The Louisiana state legislature has a bill introduced right now that seems to make abortion homicide, both for the mother who receives the abortion and anyone who administers it. [2][3]

[1] https://s3.documentcloud.org/documents/21835435/scotus-initi...

[2] https://www.legis.la.gov/legis/ViewDocument.aspx?d=1276214

[3] https://www.theadvocate.com/baton_rouge/news/politics/legisl...


> Thus they imply that a few cells (under some state laws this would be from the moment of fertilization) have rights that supersede (or at least conflict) with an actual person's right to have their liberty protected from the State.

This is a bizarre misreading. It doesn't say that. It says that the Constitution does not grant them the power to invalidate a state law against abortion, because Roe erred in determining that the 14th Amendment right to privacy entailed a right to abort a pregnancy.

(I'm not against abortion, for the record, but I'm increasingly disappointed with the facile arguments I hear about it. Of course this Supreme Court decision is not a 'religious decision that the fetus is a human being', my God.)


That loses the context of what I wrote. I'm trying to say that basically one of these two things are true.

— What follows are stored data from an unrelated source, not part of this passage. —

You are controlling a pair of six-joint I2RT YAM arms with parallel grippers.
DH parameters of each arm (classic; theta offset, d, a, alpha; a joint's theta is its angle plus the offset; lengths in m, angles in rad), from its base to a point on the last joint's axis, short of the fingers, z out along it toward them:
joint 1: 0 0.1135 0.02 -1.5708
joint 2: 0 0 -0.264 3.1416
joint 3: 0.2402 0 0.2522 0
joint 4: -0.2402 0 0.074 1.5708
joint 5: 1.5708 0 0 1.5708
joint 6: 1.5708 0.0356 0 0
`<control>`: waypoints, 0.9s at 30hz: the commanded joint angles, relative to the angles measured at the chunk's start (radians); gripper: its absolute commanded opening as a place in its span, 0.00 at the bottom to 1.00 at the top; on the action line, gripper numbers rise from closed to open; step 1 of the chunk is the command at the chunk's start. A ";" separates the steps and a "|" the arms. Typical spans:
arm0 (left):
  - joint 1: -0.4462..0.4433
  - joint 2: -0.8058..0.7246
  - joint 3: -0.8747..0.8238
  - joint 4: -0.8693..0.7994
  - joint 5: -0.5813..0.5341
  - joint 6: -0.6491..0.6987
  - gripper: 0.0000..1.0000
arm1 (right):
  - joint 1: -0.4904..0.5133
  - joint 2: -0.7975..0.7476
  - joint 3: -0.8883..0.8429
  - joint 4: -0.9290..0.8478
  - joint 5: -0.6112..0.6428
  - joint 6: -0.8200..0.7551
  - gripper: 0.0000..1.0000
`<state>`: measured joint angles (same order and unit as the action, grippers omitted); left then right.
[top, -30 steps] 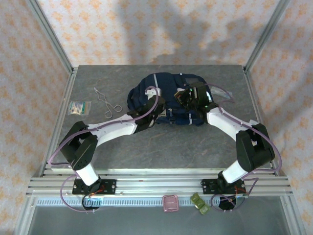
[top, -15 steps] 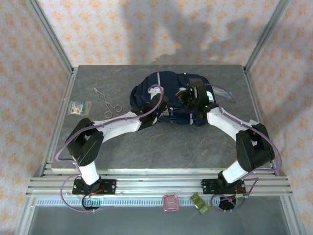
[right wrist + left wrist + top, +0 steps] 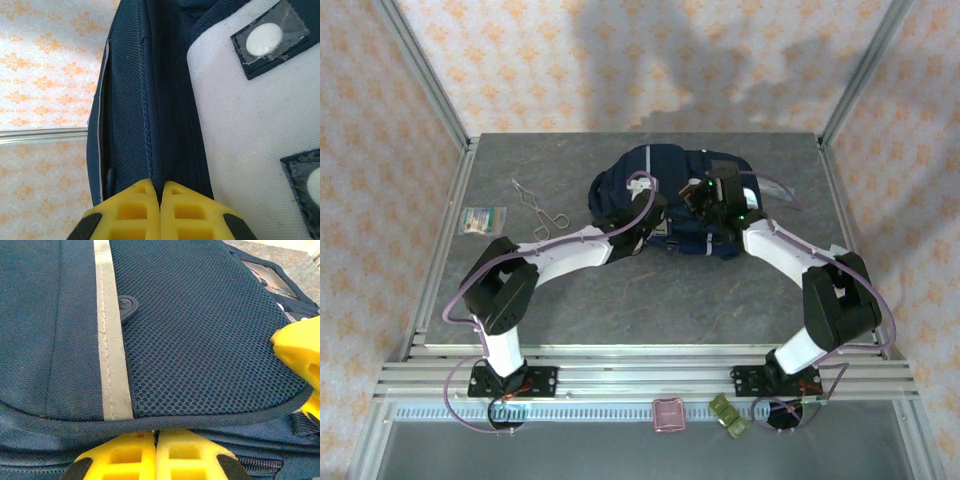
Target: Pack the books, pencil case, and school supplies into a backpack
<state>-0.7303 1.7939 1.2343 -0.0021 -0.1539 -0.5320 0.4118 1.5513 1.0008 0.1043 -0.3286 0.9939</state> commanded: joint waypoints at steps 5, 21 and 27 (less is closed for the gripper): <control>0.075 -0.096 -0.007 -0.227 0.008 0.158 0.00 | 0.006 -0.079 0.017 0.061 -0.014 -0.052 0.00; 0.101 -0.234 -0.150 -0.245 0.070 0.252 0.00 | -0.002 0.030 0.114 -0.034 -0.060 -0.210 0.00; 0.013 -0.275 -0.207 -0.221 0.166 0.202 0.00 | -0.037 0.118 0.241 -0.124 -0.044 -0.291 0.00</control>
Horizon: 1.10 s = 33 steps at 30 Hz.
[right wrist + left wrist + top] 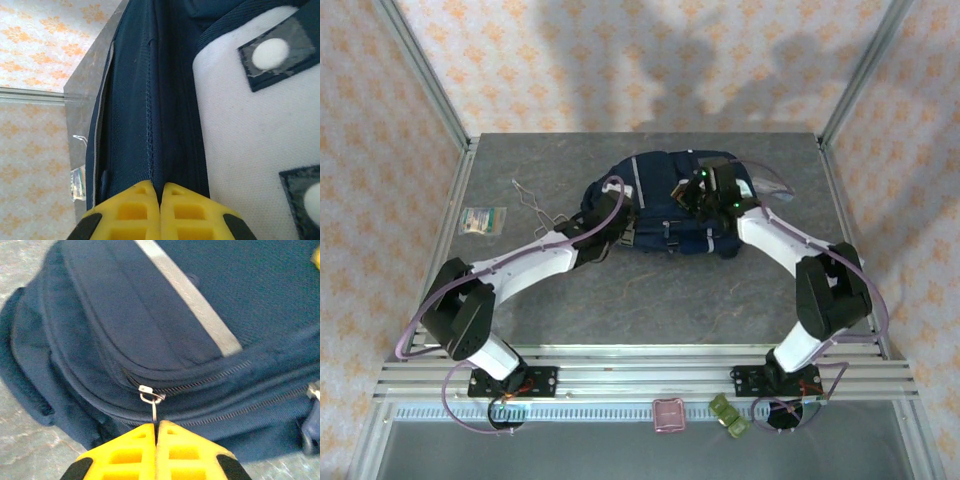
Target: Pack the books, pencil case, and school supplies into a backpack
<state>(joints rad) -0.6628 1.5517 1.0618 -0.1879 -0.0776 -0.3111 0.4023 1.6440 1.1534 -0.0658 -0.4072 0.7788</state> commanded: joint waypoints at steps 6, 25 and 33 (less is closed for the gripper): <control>-0.132 -0.002 -0.014 0.062 0.109 -0.057 0.00 | -0.039 0.081 0.168 -0.014 0.081 -0.107 0.00; 0.034 -0.202 -0.070 0.030 -0.002 -0.130 0.46 | -0.014 -0.119 -0.143 0.051 -0.085 0.032 0.42; 0.045 -0.205 -0.124 0.060 0.014 -0.168 0.47 | 0.010 0.012 -0.129 0.193 -0.099 0.139 0.41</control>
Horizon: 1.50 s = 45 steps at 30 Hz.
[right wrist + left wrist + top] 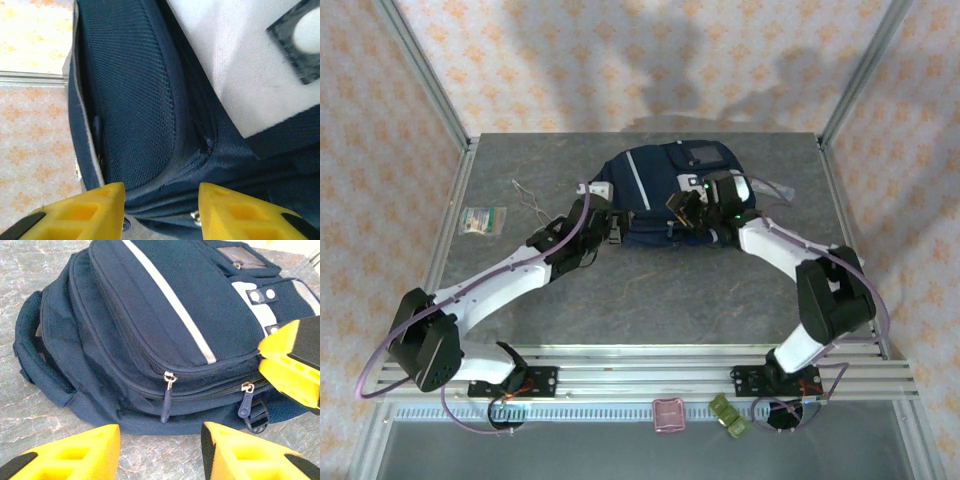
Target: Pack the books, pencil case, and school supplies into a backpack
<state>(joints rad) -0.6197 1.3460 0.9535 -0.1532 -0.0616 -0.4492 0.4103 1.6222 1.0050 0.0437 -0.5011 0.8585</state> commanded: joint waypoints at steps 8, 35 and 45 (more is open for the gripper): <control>0.002 -0.009 -0.078 0.073 0.024 -0.055 0.48 | -0.005 0.131 0.069 0.112 0.054 0.202 0.27; 0.002 0.148 0.015 0.109 0.139 0.084 0.58 | -0.039 -0.086 -0.035 0.178 0.034 0.251 0.00; -0.049 0.282 0.148 0.070 0.084 0.052 0.60 | -0.033 -0.111 -0.051 0.180 0.041 0.243 0.00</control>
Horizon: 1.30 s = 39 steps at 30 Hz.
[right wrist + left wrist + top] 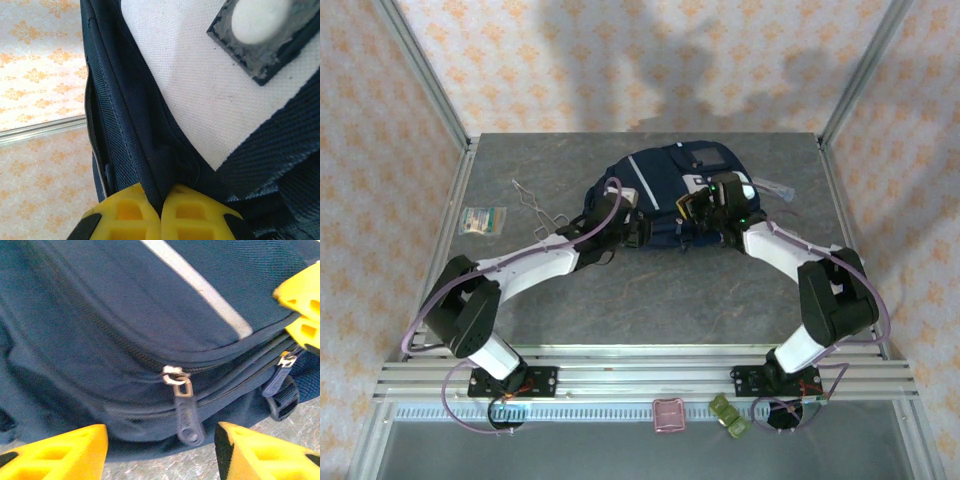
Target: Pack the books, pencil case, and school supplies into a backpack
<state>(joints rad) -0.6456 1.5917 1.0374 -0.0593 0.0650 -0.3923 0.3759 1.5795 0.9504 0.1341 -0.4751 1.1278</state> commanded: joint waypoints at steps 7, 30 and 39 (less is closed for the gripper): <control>-0.048 0.132 0.148 -0.133 -0.167 -0.016 0.41 | 0.007 -0.064 0.007 0.096 0.009 -0.026 0.00; 0.132 -0.053 0.023 -0.186 -0.100 0.099 0.00 | 0.008 -0.060 0.002 -0.001 -0.022 -0.184 0.00; 0.013 -0.121 -0.057 -0.185 0.009 0.089 0.00 | -0.003 0.050 0.164 -0.090 -0.017 -0.298 0.00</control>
<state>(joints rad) -0.5903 1.5124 1.0084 -0.1886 0.0631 -0.3046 0.3973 1.6047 1.0306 0.0010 -0.5236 0.9100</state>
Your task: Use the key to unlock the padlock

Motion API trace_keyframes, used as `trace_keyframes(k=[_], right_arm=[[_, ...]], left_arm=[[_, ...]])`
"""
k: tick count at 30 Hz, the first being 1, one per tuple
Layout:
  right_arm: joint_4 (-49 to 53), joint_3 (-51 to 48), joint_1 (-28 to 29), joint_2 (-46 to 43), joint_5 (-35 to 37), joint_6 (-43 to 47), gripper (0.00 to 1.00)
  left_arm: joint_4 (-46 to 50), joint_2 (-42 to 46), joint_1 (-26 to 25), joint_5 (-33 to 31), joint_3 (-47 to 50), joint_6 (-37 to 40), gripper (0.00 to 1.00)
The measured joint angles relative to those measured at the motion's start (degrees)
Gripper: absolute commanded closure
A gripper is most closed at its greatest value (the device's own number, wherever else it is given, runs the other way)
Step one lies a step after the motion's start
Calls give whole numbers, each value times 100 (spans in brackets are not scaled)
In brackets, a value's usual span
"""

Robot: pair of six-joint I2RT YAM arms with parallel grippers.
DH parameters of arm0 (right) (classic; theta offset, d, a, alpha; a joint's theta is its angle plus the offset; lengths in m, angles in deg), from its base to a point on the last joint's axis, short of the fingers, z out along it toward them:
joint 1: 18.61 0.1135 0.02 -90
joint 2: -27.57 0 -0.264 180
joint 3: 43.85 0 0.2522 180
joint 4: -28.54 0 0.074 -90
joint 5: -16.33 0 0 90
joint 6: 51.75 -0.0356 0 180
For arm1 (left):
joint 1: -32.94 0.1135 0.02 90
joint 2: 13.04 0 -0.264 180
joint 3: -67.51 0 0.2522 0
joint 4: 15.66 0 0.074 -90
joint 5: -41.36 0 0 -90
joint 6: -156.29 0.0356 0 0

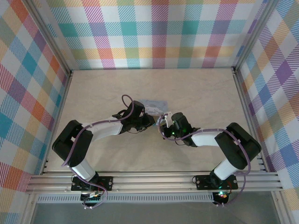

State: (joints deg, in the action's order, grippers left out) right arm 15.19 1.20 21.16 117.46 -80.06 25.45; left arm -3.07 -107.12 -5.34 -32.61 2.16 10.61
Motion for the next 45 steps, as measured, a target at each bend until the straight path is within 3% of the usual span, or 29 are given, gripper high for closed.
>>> trace_keyframes(k=[45], right_arm=[[-245,-199,0,-59,-116,-48,100]], left_arm=[[127,63,0,107,0,101,89]])
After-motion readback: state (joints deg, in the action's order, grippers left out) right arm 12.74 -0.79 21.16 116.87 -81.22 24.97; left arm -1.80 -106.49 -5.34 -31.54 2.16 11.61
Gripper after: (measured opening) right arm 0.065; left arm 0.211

if this ruling's argument is: ( unenumerated && !fit with history/traditions 200 years ago ) == states can ban

then every other 'right' we have like gay marriage, contraception, porn, anal sex, basically anything not written in the constitution that a bunch of white people 200 years ago didn't do regularly, could be made illegal state by state.

OR

This is a sham justification to further their religious beliefs and the ruling should simply write that a fetus has some type of special rights that supersede.

At least that ruling would be honest about their obvious bias and plain intent.


> What sharply distinguishes the abortion right from the rights recognized in the cases on which Roe and Casey rely is something that both those decisions acknowledged: Abortion destroys what those decisions call “potential life” and what the law at issue in this case regards as the life of an “unborn human being.”

How is that not saying that because abortion specifically involves a few cells then the right to an abortion is not the same as other privacy rights?

Yes, elsewhere they make other arguments about tradition with regards to abortion not being a privacy right. They don't use a singular argument.


This may give the fetus the right to kill its host (an actual person) since a state may not allow any exceptions for abortion, including the health of the mother.

Texas passed a law denying abortions in the case of rape or incest, but I guess the notion of having a right to forced inception is hard for something that doesn't exist beforehand.


I don't think ending of these life of mother exceptions in certain states is that far fetched.

It's half way there in some states through vague language, using legal system to intimidate, ban by bureaucracy, and religious hospitals who won't even abort when there is an ectopic pregnancy.

This source is an opinion piece, but worth reading imho. The author includes state's legal language on when life of mother exception can be used.

A lot of them are vague or require an immediate emergency. Though to be fair some she includes aren't super persuasive to her argument imho.

When you empower every nut job in the state to sue it intimidates MDs to not use that very judgement.

Medicine isn't black and white and even if it was the government or citizens empowered by the govt should not get to arbitrate in the middle. Every miscarriage becomes suspect. Was her life really in danger? Etc

Basically, I'm no longer shocked at the kind of stuff that is now being said out loud or publicly fought for.

From healthcare, attacking elections, attacks on queer people etc.

I think we will increasingly see a group of states continue this trajectory and push this country to the brink. And the Supreme Court continue to enable all of this dangerous behavior.